Vows

by gwinne



Category: The X-Files
Genre: F/M
Language: English
Status: Completed
Published: 2018-06-27
Updated: 2018-06-27
Packaged: 2019-05-29 10:58:49
Rating: Teen And Up Audiences
Warnings: Creator Chose Not To Use Archive Warnings
Chapters: 1
Words: 2,589
Publisher: archiveofourown.org
Story URL: https://archiveofourown.org/works/15071756
Author URL: https://archiveofourown.org/users/gwinne/pseuds/gwinne
Summary: Post-episode for "Existence"





	Vows

VOWS

"She needs to get to the hospital."

Despite the seriousness of her statement, there was little   
threat in Agent Reyes' voice, at least to Mulder. But the   
moment he crossed the threshold and saw his partner, he   
panicked.

He knew birth was messy. That much he'd gleaned from the few   
prepared childbirth classes he and Scully actually made it to.   
And he knew birth was painful; he was sure he'd never forget the   
sounds of laboring women on the videos, so raw, so primal.   
Still, he wasn't prepared to see Scully propped up in an old   
brass bed, hair stuck to her face in sweaty clumps, tears   
running into the open neck of her shirt. She clutched the baby,   
wrapped in a blood-streaked towel, to her chest. He couldn't   
hear the child over Scully's sobs. Oh God.

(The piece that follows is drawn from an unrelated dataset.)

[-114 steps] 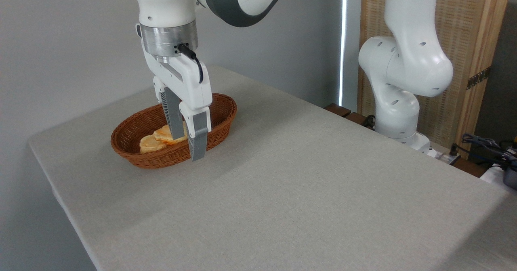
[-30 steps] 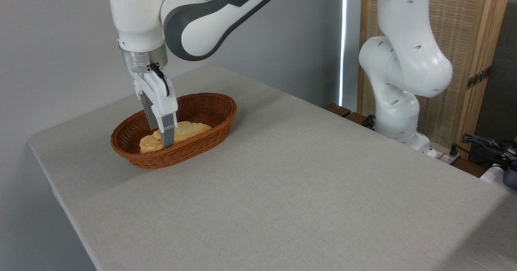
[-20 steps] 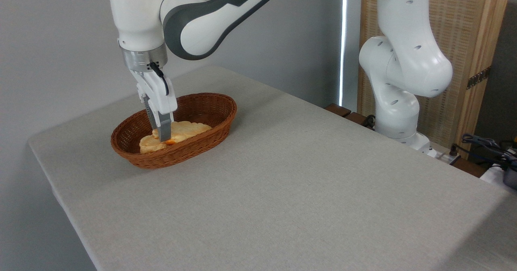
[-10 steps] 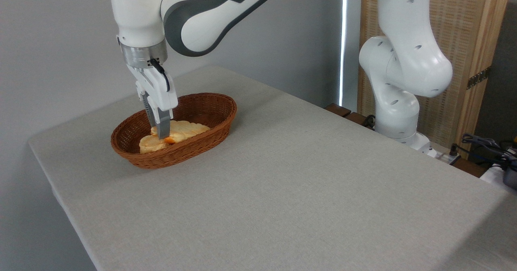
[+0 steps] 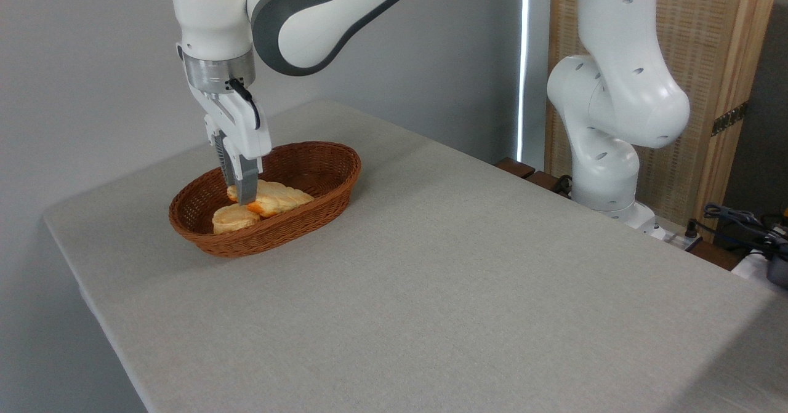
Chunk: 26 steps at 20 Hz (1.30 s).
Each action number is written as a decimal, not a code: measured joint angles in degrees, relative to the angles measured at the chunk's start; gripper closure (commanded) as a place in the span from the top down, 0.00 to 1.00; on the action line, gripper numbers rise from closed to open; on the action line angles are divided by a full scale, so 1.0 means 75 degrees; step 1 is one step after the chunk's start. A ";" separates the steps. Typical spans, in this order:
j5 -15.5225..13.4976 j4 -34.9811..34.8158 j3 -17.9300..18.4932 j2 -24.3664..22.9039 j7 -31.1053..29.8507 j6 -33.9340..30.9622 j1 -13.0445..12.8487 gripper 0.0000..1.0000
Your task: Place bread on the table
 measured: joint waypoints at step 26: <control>-0.0199 0.0005 0.1955 -0.1605 -0.0008 -0.0773 0.0118 0.66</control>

"Scully?" He walked toward her slowly, cataloguing the bloody   
towels piled at the foot of the bed and the butcher knife that   
Reyes must have used to cut the cord.

She looked up at him then, mouth pulled down in that anguished   
way he hadn't seen since Donnie Pfaster first attacked her. Her   
face was blotchy from the exertion of the birth and her breath   
hitched. Even in the most intimate moments of their   
relationship, flushed and relaxed in orgasm, she had never   
seemed so vulnerable. "Scully," he started again, "is it, is   
everything--"

Sudden movement caught his attention, the baby's hand flailing   
in open air. She's nursing, Mulder realized, that's why it's   
not making any noise.

She nodded slightly and looked back down at the infant. Mulder   
sat on the bed, bracketed between Scully's bent knees and the   
headboard, running his index finger lightly over the baby's   
scalp. Despite the layer of vernix and gore that covered its   
body, there was no question of who this child's mother was.   
Strawberry blond fuzz curled under Mulder's hand as he palmed   
the baby's pointed head. And above the mouth, wet with   
colostrum, sat a nose that could have only come from him. For   
the first time since Lizzy Gill set this nightmare in motion,   
Mulder felt his jaw clench and stay released.

Pressed against him, Scully shivered and gasped, her thighs   
quivering from exhaustion. When he reached up, tracing her   
cheekbone with his knuckles, she shut her eyes. He wondered if   
she would ever look at him the same way again. 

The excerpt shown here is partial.